The Mittag-Leffler and Weierstrass theorems about the factorization of entire functions equip us with the nice identity $$ \Gamma(z+1) = e^{-\gamma z}\prod_{n\geq 1}\left(1+\frac{z}{n}\right)^{-1} e^{z/n} \tag{1}$$ which holds uniformly over any compact subset of $\mathbb{C}\setminus\{0,-1,-2,-3,\ldots\}$. It can be proved also through Euler's product formula, which on its turn, if restricted to the positive real line, is a consequence of the definition of the $\Gamma$ function provided by the Bohr-Mollerup theorem, i.e. $\Gamma(x+1)$ is the only log-convex function which fulfills the functional equation $f(x+1)=(x+1)\cdot f(x),\;f(0)=1$, i.e. the "most natural" extension of the factorial function to the positive real numbers. The constant $\gamma$ appearing above stands for $$ \lim_{n\to +\infty} H_n-\log(n) = \sum_{n\geq 1}\left(\frac{1}{n}-\log\left(1+\frac{1}{n}\right)\right)\stackrel{\mathcal{L}^{-1}}{=}\int_{0}^{+\infty}\frac{1}{e^x-1}-\frac{1}{x e^x}\,dx\approx\frac{1}{\sqrt{3}}. \tag{2}$$ If we apply $\frac{d}{dz}\log(\cdot)$ to both sides of $(1)$ and define the Digamma function as $\frac{d}{dz}\log\Gamma(z)=\frac{\Gamma'(z)}{\Gamma(z)}$ we have: $$ \psi(z+1)+\gamma = \sum_{n\geq 1}\left(\frac{1}{n}-\frac{1}{n+z}\right) \tag{3} $$ and if $z\in\mathbb{N}$ the RHS of $(3)$ is a telescopic series, equal to $H_z$ by the combinatorial definition of harmonic numbers. Clearly $H_z = \gamma+\psi(z+1)$ allows to define harmonic numbers with non-integer parameters, and the functional identities for the $\Gamma$ function $$ \Gamma(s)\Gamma(1-s)=\frac{\pi}{\sin(\pi s)},\qquad \Gamma(x+1)=x\cdot\Gamma(x) $$ imply the following functional identities for the Digamma function, by logarithmic differentiation: $$ \psi(s)-\psi(1-s) = -\pi\cot(\pi s),\qquad \psi(s+1)=\frac{1}{s}+\psi(s). \tag{4}$$ We also have duplication and multiplication formulas, and a little gem from Gauss.

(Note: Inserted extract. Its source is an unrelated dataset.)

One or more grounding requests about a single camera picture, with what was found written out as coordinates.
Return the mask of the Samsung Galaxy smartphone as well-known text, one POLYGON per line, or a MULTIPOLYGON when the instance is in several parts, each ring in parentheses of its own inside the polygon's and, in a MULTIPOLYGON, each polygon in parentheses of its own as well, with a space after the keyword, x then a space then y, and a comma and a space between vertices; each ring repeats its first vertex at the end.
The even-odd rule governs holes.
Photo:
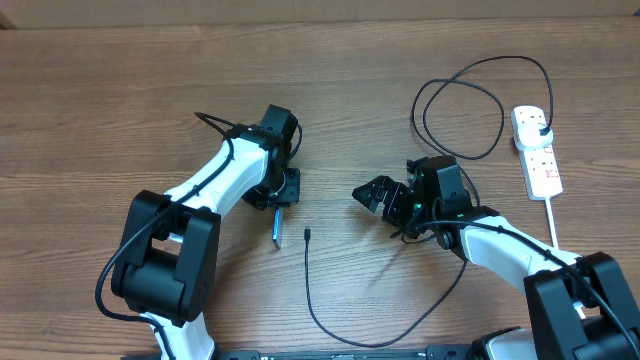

They lead to a number of interesting facts, among them: $$ H_{1/2}=2-2\log 2,\qquad \int_{0}^{+\infty}\frac{dx}{1+x^a}=\frac{\pi}{a\sin\frac{\pi}{a}}\quad\forall a>1. \tag{5}$$ By differentiating $(3)$ and invoking creative telescoping, a short proof of Stirling's approximation follows.